- What is expected
From the listing below, extract each line containing the string "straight".

- Task input
* * * * *

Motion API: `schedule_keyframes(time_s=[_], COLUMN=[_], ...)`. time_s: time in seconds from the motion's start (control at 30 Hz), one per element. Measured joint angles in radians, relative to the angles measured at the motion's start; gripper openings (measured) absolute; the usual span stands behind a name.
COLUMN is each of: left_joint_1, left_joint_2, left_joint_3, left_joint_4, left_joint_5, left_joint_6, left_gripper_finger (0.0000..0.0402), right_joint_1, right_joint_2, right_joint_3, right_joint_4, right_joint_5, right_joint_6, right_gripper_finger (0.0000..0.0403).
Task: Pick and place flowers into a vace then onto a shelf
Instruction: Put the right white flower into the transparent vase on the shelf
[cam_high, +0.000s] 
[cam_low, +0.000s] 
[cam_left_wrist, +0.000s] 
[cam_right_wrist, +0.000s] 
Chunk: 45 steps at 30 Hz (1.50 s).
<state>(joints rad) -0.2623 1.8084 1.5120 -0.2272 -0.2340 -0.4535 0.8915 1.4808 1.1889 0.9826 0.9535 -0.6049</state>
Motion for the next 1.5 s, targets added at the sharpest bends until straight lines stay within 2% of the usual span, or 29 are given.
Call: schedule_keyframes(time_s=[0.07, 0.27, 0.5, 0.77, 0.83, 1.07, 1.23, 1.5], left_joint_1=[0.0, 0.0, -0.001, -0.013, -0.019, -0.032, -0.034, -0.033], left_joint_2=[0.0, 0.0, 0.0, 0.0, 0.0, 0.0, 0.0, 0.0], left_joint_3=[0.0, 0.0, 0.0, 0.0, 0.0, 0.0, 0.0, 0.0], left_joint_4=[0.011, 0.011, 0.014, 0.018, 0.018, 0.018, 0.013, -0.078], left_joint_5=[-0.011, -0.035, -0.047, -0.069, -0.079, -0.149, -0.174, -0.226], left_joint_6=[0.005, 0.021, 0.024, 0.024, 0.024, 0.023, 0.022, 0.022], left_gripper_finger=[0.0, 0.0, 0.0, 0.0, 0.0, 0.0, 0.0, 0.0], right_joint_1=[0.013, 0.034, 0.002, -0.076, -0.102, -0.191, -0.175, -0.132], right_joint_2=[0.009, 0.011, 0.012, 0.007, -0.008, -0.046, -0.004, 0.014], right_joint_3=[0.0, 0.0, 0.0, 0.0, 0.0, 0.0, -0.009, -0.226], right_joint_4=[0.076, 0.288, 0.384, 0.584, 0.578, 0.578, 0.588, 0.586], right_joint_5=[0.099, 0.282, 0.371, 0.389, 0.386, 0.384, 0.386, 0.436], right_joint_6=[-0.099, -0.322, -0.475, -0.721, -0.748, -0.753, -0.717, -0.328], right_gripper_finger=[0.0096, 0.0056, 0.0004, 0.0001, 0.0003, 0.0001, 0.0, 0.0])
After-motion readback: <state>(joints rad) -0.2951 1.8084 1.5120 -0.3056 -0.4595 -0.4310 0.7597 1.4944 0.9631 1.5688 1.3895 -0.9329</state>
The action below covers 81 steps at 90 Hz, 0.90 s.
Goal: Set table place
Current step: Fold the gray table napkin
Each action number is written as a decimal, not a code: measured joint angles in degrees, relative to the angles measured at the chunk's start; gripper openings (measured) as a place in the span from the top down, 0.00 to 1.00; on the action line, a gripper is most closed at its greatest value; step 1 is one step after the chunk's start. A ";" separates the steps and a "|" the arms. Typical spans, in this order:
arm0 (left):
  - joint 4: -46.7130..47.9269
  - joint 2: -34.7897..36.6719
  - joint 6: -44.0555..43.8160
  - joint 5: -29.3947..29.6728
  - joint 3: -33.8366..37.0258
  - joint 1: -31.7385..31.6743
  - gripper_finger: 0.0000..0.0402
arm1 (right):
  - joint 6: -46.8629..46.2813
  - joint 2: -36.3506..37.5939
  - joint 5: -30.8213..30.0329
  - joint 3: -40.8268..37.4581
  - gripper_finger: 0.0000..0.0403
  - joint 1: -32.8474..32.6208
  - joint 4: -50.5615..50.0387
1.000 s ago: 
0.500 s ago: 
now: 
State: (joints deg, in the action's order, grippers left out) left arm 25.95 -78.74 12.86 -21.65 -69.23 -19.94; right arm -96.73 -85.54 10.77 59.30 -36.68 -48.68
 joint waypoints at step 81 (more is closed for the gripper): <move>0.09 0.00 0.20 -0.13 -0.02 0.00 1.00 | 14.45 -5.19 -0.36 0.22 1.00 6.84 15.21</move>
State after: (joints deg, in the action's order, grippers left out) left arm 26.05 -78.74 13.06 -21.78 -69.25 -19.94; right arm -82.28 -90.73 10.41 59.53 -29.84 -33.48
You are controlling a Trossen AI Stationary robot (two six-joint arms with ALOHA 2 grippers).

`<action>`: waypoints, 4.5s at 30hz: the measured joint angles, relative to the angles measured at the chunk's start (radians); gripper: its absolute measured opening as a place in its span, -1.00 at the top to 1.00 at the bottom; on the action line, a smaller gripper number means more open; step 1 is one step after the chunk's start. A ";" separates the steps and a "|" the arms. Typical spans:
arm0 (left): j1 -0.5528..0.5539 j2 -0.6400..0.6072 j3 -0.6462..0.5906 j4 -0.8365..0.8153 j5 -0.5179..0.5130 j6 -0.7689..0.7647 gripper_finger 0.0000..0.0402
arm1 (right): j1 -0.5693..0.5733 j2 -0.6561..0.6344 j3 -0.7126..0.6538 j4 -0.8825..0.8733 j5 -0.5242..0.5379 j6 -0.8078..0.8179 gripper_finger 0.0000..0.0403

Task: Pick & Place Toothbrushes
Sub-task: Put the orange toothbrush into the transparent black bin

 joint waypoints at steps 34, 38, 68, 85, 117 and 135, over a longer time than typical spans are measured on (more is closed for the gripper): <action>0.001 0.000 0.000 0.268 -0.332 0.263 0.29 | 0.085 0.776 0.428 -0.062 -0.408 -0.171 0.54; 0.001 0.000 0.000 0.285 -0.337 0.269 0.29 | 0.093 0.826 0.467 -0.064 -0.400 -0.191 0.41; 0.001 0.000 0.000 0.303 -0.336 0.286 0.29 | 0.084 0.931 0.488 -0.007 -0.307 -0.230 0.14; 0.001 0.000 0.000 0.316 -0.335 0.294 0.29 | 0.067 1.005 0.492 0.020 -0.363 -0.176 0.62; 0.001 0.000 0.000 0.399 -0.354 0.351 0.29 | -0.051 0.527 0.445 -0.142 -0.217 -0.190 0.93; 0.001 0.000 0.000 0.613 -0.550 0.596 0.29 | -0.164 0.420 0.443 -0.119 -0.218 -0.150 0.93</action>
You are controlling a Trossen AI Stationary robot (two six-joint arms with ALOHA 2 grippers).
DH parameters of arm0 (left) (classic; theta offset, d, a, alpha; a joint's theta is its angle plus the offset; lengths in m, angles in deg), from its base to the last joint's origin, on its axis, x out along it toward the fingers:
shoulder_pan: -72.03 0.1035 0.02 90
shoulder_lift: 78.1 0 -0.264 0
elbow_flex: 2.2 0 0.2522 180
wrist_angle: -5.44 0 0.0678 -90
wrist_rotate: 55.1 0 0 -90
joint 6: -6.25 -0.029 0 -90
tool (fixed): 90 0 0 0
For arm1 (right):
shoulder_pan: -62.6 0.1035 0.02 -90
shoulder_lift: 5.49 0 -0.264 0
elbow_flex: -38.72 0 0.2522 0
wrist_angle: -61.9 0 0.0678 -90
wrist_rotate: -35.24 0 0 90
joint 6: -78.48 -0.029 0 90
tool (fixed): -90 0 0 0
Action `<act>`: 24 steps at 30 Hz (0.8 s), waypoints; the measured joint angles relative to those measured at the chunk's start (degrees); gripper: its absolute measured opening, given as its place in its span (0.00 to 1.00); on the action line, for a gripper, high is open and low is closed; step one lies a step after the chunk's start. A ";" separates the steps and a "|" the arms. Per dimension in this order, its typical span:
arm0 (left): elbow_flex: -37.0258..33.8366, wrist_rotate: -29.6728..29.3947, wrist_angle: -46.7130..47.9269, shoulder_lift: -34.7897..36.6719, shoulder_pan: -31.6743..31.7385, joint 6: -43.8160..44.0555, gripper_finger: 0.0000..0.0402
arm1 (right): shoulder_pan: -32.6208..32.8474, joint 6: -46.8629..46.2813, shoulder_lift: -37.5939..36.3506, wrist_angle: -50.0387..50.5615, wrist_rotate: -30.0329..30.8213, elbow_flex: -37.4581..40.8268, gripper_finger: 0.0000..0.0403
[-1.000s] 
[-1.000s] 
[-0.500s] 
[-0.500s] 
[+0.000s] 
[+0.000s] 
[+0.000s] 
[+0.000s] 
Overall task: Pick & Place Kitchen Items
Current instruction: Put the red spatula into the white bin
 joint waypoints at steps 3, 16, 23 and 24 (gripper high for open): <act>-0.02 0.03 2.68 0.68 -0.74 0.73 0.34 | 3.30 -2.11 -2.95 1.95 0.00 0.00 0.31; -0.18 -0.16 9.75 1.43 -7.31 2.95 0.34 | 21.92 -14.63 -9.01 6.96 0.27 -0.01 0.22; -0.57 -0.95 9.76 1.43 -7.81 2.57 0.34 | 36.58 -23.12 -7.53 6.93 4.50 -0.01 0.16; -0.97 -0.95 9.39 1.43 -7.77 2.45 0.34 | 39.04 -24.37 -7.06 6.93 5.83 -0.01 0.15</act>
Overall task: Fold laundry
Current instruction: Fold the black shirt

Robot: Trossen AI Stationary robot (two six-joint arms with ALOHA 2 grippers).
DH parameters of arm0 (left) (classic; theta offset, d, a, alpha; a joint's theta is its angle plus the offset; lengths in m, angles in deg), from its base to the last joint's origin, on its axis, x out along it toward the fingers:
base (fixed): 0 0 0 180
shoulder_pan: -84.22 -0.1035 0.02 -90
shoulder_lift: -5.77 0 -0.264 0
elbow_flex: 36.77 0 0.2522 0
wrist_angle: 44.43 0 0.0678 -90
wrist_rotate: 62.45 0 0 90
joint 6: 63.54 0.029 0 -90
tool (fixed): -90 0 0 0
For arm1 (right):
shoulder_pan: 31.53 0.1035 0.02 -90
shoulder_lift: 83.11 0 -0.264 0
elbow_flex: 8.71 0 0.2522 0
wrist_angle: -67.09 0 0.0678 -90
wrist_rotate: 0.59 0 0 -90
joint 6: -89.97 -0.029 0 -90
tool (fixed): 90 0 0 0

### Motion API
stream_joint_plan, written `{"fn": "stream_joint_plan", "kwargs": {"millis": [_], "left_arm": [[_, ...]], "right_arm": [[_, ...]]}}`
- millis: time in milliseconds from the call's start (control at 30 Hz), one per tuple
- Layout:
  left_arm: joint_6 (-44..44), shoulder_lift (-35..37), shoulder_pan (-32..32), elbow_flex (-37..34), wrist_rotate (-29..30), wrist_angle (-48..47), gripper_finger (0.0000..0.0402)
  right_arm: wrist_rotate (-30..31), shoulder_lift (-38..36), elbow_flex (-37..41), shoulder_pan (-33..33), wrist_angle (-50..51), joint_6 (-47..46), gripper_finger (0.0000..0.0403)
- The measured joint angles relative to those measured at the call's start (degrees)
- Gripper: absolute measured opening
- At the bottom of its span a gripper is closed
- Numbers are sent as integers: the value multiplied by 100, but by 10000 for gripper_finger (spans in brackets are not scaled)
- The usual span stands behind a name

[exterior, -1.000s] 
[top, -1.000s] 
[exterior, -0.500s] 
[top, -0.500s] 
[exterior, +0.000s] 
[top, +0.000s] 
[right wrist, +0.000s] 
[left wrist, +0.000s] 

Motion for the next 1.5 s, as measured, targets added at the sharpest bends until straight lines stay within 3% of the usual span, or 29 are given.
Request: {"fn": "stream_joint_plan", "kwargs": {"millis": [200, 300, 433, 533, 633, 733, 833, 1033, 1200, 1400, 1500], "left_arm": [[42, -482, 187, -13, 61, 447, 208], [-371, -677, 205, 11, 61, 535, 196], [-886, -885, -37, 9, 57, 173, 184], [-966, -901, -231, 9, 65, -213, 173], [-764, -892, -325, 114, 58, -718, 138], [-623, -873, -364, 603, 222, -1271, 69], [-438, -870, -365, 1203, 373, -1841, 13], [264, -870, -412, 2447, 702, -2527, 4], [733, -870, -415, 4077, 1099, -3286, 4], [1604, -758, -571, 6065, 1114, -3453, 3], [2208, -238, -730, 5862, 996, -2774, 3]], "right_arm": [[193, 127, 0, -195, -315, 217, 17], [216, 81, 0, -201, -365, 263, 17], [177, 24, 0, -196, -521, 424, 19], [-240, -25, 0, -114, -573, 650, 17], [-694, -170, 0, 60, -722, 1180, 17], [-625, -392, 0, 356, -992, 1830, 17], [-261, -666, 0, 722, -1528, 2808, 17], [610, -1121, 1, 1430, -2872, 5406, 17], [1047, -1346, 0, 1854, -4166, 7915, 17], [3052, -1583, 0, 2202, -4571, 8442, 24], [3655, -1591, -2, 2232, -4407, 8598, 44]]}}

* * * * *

- The completed task
Motion for the next 1.5 s, targets added at the sharpest bends until straight lines stay within 2% of the usual span, or 29 are given.
Motion for the next 1.5 s, as measured, targets added at the sharpest bends until straight lines stay within 3% of the usual span, or 29 are given.

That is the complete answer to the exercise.